--- DIRECTIONS ---
Below is a listing; transcribe it exactly but without any images.
INFORMATION PROVIDED section start
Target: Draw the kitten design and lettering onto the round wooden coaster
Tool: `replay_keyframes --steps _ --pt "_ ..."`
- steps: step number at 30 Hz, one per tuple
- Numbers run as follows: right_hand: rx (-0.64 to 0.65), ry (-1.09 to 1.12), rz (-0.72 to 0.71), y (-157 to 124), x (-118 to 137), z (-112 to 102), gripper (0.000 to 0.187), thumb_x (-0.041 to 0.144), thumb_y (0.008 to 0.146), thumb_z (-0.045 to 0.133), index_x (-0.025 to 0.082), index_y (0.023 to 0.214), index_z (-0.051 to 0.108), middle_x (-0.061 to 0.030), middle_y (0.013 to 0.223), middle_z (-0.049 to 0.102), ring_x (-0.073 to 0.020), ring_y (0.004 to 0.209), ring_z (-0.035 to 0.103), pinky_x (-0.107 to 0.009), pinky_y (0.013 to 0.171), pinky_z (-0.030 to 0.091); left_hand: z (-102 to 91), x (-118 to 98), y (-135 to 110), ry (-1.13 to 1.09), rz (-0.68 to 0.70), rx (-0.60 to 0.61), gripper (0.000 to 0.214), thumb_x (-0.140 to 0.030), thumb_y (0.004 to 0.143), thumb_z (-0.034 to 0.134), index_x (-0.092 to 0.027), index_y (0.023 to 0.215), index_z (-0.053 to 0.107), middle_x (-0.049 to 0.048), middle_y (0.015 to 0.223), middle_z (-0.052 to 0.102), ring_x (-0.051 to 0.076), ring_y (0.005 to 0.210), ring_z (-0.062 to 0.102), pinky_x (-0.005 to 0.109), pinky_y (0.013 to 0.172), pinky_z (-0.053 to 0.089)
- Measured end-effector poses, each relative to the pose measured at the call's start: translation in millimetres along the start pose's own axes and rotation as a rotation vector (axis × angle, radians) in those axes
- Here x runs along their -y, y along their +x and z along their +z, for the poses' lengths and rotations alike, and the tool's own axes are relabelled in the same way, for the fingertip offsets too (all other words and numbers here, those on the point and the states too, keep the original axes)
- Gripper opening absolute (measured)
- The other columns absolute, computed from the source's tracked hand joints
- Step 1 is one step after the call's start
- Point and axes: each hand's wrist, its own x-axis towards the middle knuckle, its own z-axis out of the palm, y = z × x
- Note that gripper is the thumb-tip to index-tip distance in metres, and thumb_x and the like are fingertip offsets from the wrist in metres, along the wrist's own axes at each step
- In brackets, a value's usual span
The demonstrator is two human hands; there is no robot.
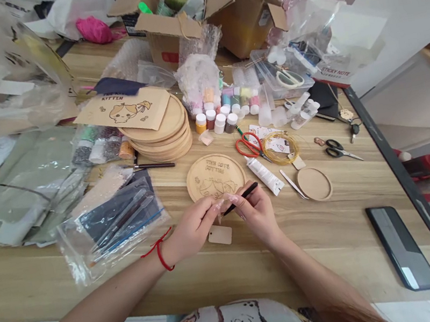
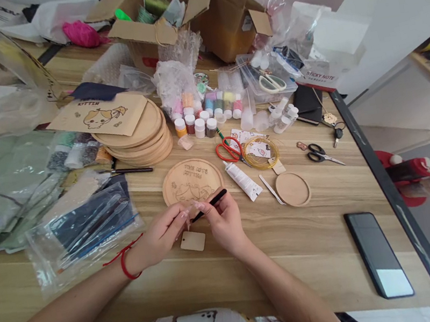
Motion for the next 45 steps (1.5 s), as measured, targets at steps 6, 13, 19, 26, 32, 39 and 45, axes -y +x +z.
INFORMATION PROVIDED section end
--- EXPECTED ANSWER ---
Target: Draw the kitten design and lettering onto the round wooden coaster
Tool: `replay_keyframes --steps _ --pt "_ ..."`
- steps: step number at 30 Hz, one per tuple
- Numbers run as follows: right_hand: rx (-0.64 to 0.65), ry (-1.09 to 1.12), rz (-0.72 to 0.71), y (-157 to 124), x (-118 to 137), z (-112 to 102), gripper (0.000 to 0.187), thumb_x (-0.041 to 0.144), thumb_y (0.008 to 0.146), thumb_z (-0.045 to 0.133), index_x (-0.025 to 0.082), index_y (0.023 to 0.214), index_z (-0.051 to 0.108), middle_x (-0.061 to 0.030), middle_y (0.013 to 0.223), middle_z (-0.049 to 0.102), ring_x (-0.073 to 0.020), ring_y (0.004 to 0.209), ring_z (-0.035 to 0.103), pinky_x (-0.107 to 0.009), pinky_y (0.013 to 0.171), pinky_z (-0.030 to 0.091); left_hand: z (-102 to 91), x (-118 to 98), y (-135 to 110), ry (-1.13 to 1.09), rz (-0.68 to 0.70), rx (-0.60 to 0.61), gripper (0.000 to 0.214), thumb_x (-0.140 to 0.030), thumb_y (0.004 to 0.143), thumb_z (-0.034 to 0.134), index_x (-0.092 to 0.027), index_y (0.023 to 0.215), index_z (-0.053 to 0.107), middle_x (-0.049 to 0.048), middle_y (0.015 to 0.223), middle_z (-0.052 to 0.102), ring_x (-0.051 to 0.076), ring_y (0.005 to 0.210), ring_z (-0.062 to 0.102), pinky_x (-0.005 to 0.109), pinky_y (0.013 to 0.172), pinky_z (-0.053 to 0.089)
- Measured end-effector poses, each relative to the pose measured at the call's start: translation in millimetres along the start pose's own axes and rotation as a rotation vector (axis × angle, radians) in those axes
- Here x runs along their -y, y along their +x and z along their +z, for the poses' lengths and rotations alike, and the tool's own axes are relabelled in the same way, for the fingertip offsets too (all other words and numbers here, those on the point and the states too, keep the original axes)
- Gripper opening absolute (measured)
- The other columns absolute, computed from the source's tracked hand joints
- Step 1 is one step after the call's start
- Point and axes: each hand's wrist, its own x-axis towards the middle knuckle, its own z-axis out of the palm, y = z × x
- Note that gripper is the thumb-tip to index-tip distance in metres, and thumb_x and the like are fingertip offsets from the wrist in metres, along the wrist's own axes at each step
- In brackets, a value's usual span
The demonstrator is two human hands; there is no robot.
Motion for the next 45 steps (1.5 s), as measured, targets at steps 6, 13, 19, 26, 32, 39 and 45, axes -y +x +z.

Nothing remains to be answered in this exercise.